There are lots of problems on earth today that we just can’t seem to figure out solutions for (like the flu or the rubiks cube). Our politicians, leaders and Sally Struthers all give us possible solutions, but for some reason these problems just don’t go away. So as we go into exam time and winter break, I decided to address some of the most detrimental situations that currently plague our little spherical garden of Eden and attempted to provide some fun hands-on solutions for our media-crazed American minds.

  1. International Human Rights — America is pretty lucky. Most people here are created equal, and if you’re not, you can probably sue someone in order to be compensated. But other countries just don’t have these rights and privileges. Take equality for women, or labor rights, for example. We send jobs overseas to people who pay their workers 50 cents and don’t buy the fluffy toilet paper for the company bathrooms. Those conditions are HORRIBLE. What we should do is hold a worldwide reality TV contest. Have every country compete for some grand prize (like American monetary aid or “not getting bombed”) and they compete by answering world trivia questions and raising human rights standards. And at the end of every week, all the nations come together and vote off the nation that hasn’t raised its human rights enough.

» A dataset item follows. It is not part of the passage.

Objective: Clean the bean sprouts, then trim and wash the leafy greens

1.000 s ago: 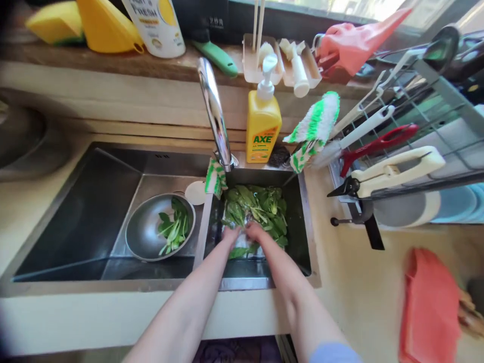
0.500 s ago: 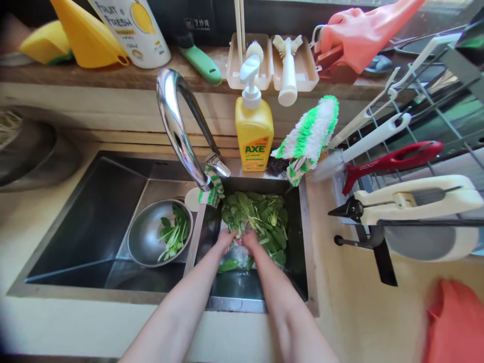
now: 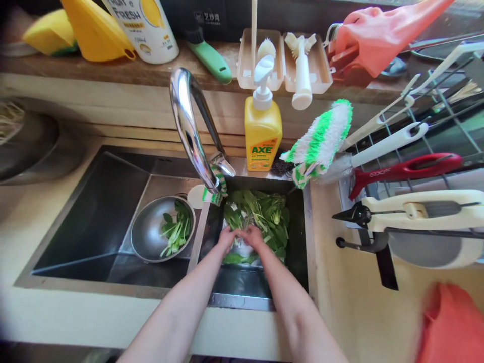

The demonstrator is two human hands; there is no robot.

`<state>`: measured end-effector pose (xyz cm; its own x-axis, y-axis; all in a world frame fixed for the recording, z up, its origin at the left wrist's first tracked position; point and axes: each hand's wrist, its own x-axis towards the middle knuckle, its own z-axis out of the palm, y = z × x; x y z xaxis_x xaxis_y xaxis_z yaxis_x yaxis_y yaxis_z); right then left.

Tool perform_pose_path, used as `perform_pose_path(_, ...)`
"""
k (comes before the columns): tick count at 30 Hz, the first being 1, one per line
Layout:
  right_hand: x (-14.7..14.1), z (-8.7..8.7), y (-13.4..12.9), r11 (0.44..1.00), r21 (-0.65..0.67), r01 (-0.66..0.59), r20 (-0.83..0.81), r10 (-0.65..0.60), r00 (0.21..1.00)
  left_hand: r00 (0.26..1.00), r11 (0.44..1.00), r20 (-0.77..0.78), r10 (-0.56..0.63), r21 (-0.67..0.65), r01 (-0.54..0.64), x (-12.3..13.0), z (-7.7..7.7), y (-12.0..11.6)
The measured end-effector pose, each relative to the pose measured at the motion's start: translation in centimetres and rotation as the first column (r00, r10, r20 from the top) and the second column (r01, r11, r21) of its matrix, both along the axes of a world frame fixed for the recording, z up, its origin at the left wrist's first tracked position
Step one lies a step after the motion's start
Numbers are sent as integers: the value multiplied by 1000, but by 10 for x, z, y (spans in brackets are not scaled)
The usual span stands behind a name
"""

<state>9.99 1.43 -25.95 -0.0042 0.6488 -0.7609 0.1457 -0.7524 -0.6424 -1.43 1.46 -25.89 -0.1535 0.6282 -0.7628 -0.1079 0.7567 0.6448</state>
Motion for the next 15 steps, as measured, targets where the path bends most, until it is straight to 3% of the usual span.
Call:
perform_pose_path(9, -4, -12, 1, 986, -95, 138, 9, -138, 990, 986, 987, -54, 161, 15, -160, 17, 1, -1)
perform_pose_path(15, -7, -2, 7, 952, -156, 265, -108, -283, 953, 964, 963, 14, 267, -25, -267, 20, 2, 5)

  2. Environmental Problems (the ozone and whatnot) — We just need to make some really big sunglasses for the world. Heck, we built the international space station. Just make another one of those but make it really big, stick some oversized Oakleys on that puppy and watch our planet cool off a little bit. Lemonade helps too. If that doesn’t work, I’m not using my freezer, so they can go and make ice in it and ship it to the North Pole so as to stop all that melting.

  3. Keanu Reeves — You might be thinking, how does an actor equal in importance to international human rights. If you’re thinking this, you probably have never seen a Keanu movie. We need to get this individual to stop making movies pronto. It’s important for the morale of the movie going American public. Keanu, if you’re reading this (because I know how you like to read college newspaper columns) for the love of pete, stop making movies.

  4. Unemployment — We need robots. A lot of robots. In fact, one for every human. (Like in that new movie with Will Smith but without all the robots revolting). That way, the robot can do every single human’s job, and none of us will have jobs at all. But you won’t NEED jobs. See, if we’re all equally unemployed, then no one will complain about not having a job. You don’t have to pay robots (other then some electricity) and they’re usually pretty tame. We could name every robot funny names and even color them. It would be fun!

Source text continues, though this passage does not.